Interview des porteurs du projet de SLAM-B

Vous retrouverez ci-dessous une interview d'Olivier Thérond (chercheur INRAE en Agriculture et Environnement) à propos du projet ciblé de FairCarboN SLAM-B. Olivier Thérond est actuellement co-responsable du projet ciblé SLAM-B en collaboration avec Bernard Kurek (chercheur INRAE - UMR FARE) et Lorie Hamelin (chercheuse INRAE).

  •  Pouvez-vous présenter succinctement ce projet de recherche ?

Olivier Therond : Le projet SLAM-B a débuté le 1ᵉʳ avril 2023 pour une durée de 5 ans. Il réunit des personnels INRAE, mais aussi du CIRAD, du CNRS, de plusieurs universités et écoles d'agronomie. Nous sommes à peu près 90 permanents de 40 laboratoires de recherche différents et nous sommes en train de recruter plus de 30 personnes en thèses, post-doctorats et postes d'ingénieur. Du fait du financement, il n'y a pas de partenariat avec des acteurs privés. Ce projet est coordonné par Laurie Hamelin (INSA Toulouse), Bernard Kurek (INRAE) et moi-même (INRAE).

 

  • Comment s’inscrit ce projet dans le contexte international ?

Olivier Therond : En fait, l'accord de Paris et toute la stratégie bas-carbone française ou européenne est basée sur l'idée qu'il faut piloter une transition, voire une rupture. La question qui se pose, c'est comment atteindre la neutralité carbone, considérant que dans les territoires, il y a des pédoclimats particuliers, des systèmes de culture particuliers, des systèmes de production et des filières particulières et que chaque territoire ne part pas du même point et n'atteindra pas le même résultat.

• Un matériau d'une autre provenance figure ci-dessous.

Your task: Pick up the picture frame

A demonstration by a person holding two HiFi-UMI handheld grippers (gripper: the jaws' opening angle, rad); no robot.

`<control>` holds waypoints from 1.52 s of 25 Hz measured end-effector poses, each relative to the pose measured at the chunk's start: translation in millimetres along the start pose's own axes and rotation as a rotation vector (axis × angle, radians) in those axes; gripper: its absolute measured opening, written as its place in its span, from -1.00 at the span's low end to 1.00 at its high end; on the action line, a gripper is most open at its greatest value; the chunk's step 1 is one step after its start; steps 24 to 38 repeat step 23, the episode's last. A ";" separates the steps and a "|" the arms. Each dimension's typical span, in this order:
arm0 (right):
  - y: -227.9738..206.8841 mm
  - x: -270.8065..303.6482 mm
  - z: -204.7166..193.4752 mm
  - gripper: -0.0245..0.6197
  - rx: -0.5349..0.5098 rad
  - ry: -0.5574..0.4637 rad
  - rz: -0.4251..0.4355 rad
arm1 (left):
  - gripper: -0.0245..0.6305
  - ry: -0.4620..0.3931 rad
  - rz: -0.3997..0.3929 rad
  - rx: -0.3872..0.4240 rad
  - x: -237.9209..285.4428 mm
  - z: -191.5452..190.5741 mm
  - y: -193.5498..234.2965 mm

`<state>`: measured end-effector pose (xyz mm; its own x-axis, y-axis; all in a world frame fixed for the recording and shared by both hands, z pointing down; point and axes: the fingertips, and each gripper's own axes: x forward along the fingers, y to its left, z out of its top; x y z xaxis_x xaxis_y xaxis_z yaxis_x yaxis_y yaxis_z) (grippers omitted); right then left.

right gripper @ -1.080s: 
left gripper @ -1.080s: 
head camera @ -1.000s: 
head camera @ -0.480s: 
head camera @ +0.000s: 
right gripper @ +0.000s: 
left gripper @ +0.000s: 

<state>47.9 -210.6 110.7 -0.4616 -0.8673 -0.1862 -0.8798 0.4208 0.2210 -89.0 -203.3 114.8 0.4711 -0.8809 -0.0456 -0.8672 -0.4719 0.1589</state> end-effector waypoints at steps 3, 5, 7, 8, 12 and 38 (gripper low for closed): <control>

L'enjeu est donc d'accompagner les acteurs à penser cette transition, considérant les spécificités biophysiques et sociotechniques de leur territoire et plus particulièrement les aider à concevoir des filières de bioéconomie, c'est-à-dire des filières de production-transformation-utilisation-recyclage de la biomasse qui permettent d'atteindre cette neutralité carbone et potentiellement qui délivrent un bouquet de services écosystémiques équilibré. L'objectif de la bioéconomie est alors de répondre aux enjeux de production alimentaire, de productions non-alimentaires, c'est-à-dire de production d'énergie, biomatériaux, biomolécule, tout en conservant les ressources naturelles. Ce triple objectif : production alimentaire, production non alimentaire et protection des ressources naturelles, est au cœur de la définition théorique de la bioéconomie, mais revêt un challenge particulier parce que si on exploite de plus en plus la biomasse, on peut créer des pressions plus fortes sur l'environnement et donc continuer à dégrader les ressources en eau, les sols, la biodiversité et les services écosystémiques.

 

  • Votre projet s’articule autour du concept de « bioéconomie circulaire verte », pouvez-vous expliciter de quoi il s’agit et dans quelle mesure SLAM-B tendra à y participer ?

Olivier Therond : on parle de bioéconomie circulaire et verte en référence à la « Green circular bioeconomy. Il s’agit de coupler productions biosourcées, circularité et systèmes de production agroécologiques pour atteindre les objectifs de neutralité carbone, de durabilité et de résilience. On parle beaucoup d'économie circulaire, c'est-à-dire essayer de circulariser les flux de matière de manière à réduire la consommation de matière et donc de réduire les déchets, à l’image des symbioses industrielles où les déchets d'une entreprise deviennent les matières premières d'une autre entreprise. L’un des enjeux pour avoir une bioéconomie durable, c'est aussi d'avoir des systèmes de production de biomasse agricole et forestière qui qui permettent à la fois la production de biomasse et la fourniture d’un bouquet de services écosystémique c’est-à-dire des - systèmes agroécologiques. On obtient alors une bioéconomie basée sur une économie circulaire et sur l’agroécologie. Avec ce triptyque, on cherche à atteindre les trois objectifs, énoncés précédemment : la production alimentaire et non alimentaire et la conservation des ressources naturelles.

 

  • Pouvez-vous expliciter les trois grands défis que ce projet a vocation à relever ?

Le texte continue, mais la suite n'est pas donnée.